O técnico Wesley Carvalho vai deixar o comando do Athletico ao fim do Brasileirão, embora ainda deva permanecer no clube. Foi o que ele mesmo indicou após a vitória de 3 a 0 sobre o Santos, no domingo. Carvalho assumiu interinamente no lugar de Paulo Turra, demitido em junho. E deixa o comando com números inferiores aos do antecessor.

Sob o comando de Turra, o Athletico fez 10 jogos no Brasileirão, com 5 vitórias, 1 empate e 4 derrotas. Um aproveitamento de 53% dos pontos disputados. Com Wesley Carvalho, o aproveitamento foi de 49% – 9 vitórias, 13 empates e 5 derrotas. O time ainda enfrenta o Cuiabá, nesta quarta-feira (6); em caso de vitória, o aproveitamento subiria para 51%, ainda inferior ao de Turra.

No total da temporada, incluindo Brasileirão, Libertadores, Copa do Brasil e Estadual, Turra somou 25 vitórias, 4 empates e 7 derrotas, com aproveitamento de 73%. Pesa a favor desse porcentual o título estadual de forma invicta (15 vitórias e 2 empates). Wesley disputou Libertadores, Copa do Brasil e Brasileirão, com 11 vitórias, 13 empates e 8 derrotas, ou 47% de aproveitamento ao todo, até agora.

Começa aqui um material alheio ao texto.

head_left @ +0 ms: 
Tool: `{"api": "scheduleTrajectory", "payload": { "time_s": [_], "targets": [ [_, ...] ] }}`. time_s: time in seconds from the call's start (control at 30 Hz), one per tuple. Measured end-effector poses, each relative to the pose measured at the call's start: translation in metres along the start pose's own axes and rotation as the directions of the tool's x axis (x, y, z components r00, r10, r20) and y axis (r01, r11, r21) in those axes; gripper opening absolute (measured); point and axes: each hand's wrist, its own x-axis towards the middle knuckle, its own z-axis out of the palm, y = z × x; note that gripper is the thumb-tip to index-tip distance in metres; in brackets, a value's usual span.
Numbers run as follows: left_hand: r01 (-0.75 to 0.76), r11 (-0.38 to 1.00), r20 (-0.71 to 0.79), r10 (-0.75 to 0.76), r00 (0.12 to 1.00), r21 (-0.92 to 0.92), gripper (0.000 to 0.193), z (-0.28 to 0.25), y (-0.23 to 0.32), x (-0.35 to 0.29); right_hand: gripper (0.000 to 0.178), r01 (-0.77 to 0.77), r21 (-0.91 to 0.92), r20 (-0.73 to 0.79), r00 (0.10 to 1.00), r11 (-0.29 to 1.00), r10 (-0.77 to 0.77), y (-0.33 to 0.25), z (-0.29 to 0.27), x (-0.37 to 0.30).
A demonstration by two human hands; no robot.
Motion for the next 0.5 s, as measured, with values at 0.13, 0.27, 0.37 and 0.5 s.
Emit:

Para 2024, o Athletico deverá trazer um novo treinador, ao passo que Wesley deverá ficar na comissão técnica. “O que nós temos conversado é que vão contratar outro treinador, mas vou continuar no clube. O presidente ainda vai ver a função”, disse ele, após a vitória de 3 a o sobre o Santos. “Depende mais do clube do que de mim, mas o clube reconhece o que eu tenho feito e meu compromisso”.

No Athletico, Wesley Carvalho teve sua primeira experiência como treinador de um time de primeira divisão nacional. Antes disso, ele foi auxiliar técnico – está no Athletico desde o começo de 2022 e esteve também no Palmeiras, em 2018. Também foi técnico de equipes sub-20 do Vitória e do Palmeiras.

“Já tinha uma vivência dentro do futebol, mas é completamente diferente essa experiência, com a pressão externa, você ser ovacionado e também ser criticado”, disse Carvalho. “Eu acho que o mais difícil não é o conhecimento e o conteúdo, mas todo esse contexto que envolve o futebol do país e acaba sendo uma extensão da sociedade intolerante e impaciente. A gente cria uma expectativa e quando ela não acontece procuramos alguém para culpar. No futebol, esse alguém é o treinador”.